# Lets make a UC thread



## warthog (Oct 21, 2010)

I have given myself a day off today and have spent some time on researching UC, this has come from my earlier posting regarding the best age to castrate a young buckling.

From the research I have done so far, there are three causes of UC.

too much:

1.  Calcium
2.  Phosphorus
3.  Silica

Important:

Getting the balance of Ca in ration.  I have read 2:1, although I have also read 2.7:.3
Making sure they drink enough water.

I have read that castration at an early age is not the cause it can be genetic, that doesn't make sense to me.

I have also found that if you castrate at an early age the urether (sp) then stops developing (hormones are reduced) and thus more likely to blockage.

Some say castrate from 48 hours others after weaning and about 4 months being the best.

It is a minefield of information/misinformation out there.

I have even read that baking soda can contribute to UC, if this is so, how many of us keep baking soda free range, I used to.

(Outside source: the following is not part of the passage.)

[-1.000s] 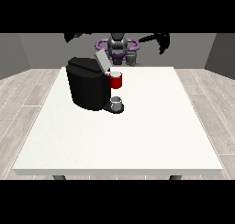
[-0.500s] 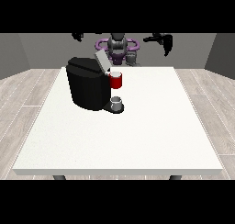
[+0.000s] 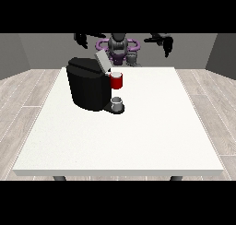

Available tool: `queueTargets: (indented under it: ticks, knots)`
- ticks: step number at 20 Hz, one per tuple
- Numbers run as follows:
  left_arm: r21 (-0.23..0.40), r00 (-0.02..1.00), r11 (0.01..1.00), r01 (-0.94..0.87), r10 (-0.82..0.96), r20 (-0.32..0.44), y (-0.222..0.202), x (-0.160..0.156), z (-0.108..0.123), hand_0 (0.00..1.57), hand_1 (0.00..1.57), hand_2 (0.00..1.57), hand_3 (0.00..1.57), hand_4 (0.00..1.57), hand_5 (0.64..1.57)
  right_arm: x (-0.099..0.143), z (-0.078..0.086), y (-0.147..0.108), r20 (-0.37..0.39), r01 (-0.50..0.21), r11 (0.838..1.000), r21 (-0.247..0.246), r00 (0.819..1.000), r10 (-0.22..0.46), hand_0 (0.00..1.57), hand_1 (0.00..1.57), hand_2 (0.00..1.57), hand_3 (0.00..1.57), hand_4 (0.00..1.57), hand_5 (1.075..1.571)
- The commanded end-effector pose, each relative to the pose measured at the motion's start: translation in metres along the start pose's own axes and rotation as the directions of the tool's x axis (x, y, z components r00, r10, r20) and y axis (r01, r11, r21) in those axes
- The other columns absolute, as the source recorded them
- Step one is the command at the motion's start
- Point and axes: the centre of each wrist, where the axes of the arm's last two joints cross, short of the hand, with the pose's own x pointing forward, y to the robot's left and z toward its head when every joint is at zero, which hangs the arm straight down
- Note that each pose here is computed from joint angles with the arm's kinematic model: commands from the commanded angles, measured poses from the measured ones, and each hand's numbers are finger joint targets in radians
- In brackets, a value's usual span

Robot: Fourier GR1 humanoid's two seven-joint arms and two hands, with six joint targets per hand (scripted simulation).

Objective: Insert the coffee pod into the coffee machine and close the lid

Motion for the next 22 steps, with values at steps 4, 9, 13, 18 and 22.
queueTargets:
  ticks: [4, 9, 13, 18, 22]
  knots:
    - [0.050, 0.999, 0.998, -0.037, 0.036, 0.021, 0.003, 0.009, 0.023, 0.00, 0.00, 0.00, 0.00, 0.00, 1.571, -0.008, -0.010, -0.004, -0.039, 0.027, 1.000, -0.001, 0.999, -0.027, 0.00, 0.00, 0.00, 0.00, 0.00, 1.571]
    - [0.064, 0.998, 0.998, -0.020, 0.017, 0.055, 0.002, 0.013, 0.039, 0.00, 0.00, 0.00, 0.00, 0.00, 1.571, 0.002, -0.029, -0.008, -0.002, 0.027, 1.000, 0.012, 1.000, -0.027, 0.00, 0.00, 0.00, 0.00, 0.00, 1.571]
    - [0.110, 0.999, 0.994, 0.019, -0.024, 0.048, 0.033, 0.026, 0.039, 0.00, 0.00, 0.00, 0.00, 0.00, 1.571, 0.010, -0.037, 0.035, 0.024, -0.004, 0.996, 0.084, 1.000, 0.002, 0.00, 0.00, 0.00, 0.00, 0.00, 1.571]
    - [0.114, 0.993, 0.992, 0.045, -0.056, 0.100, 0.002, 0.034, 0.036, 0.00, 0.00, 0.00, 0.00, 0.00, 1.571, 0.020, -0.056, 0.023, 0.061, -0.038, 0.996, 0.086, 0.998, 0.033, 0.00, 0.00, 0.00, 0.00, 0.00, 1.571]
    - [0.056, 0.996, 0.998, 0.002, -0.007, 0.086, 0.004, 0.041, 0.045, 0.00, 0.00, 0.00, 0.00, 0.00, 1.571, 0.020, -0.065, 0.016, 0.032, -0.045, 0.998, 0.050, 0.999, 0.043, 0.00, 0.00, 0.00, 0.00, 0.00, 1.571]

Do young bucks, after weaning actually need grain?  they are still growing, is browse/hay enough,  who can, even if it's availalbe have their browse analyised, the nutrition will certainly change with the seasons/growth stage.

One of the things mentioned was that 'show goats' are more prone to UC because they are fed lots more grain, is that so??

I don't know, but I thought that maybe if you more experiend goat owners could chime in here and let's get something together on UC, it may well save some goaties down the line somwhere.  Only the other day, someone asked the question what is UC?

I am not asking for this for me, I have hopefully enough experience now to be able to make my own choice regarding what age to castrate.

This is really something I think we should do for the newcomer, and of course I am sure we all will learn from it.

I also think we should be emphasising on the prevention, not just focusing on the cure.

What do you all think?


----------



## Emmetts Dairy (Oct 21, 2010)

I think its a fabulous idea!!!  Being a goat owner who lost a boy to it would completely support it!!  Prevention is key and sooo many people are not aware of it until it happens.  Rough way of learning about it.   

I just read a person asking the other day "what is UC"  and I believe he owns goats.  Its an important discussion. 

If anyone ask my husband or I about purchasing goats...its one of the first things we inform them about with the bucks....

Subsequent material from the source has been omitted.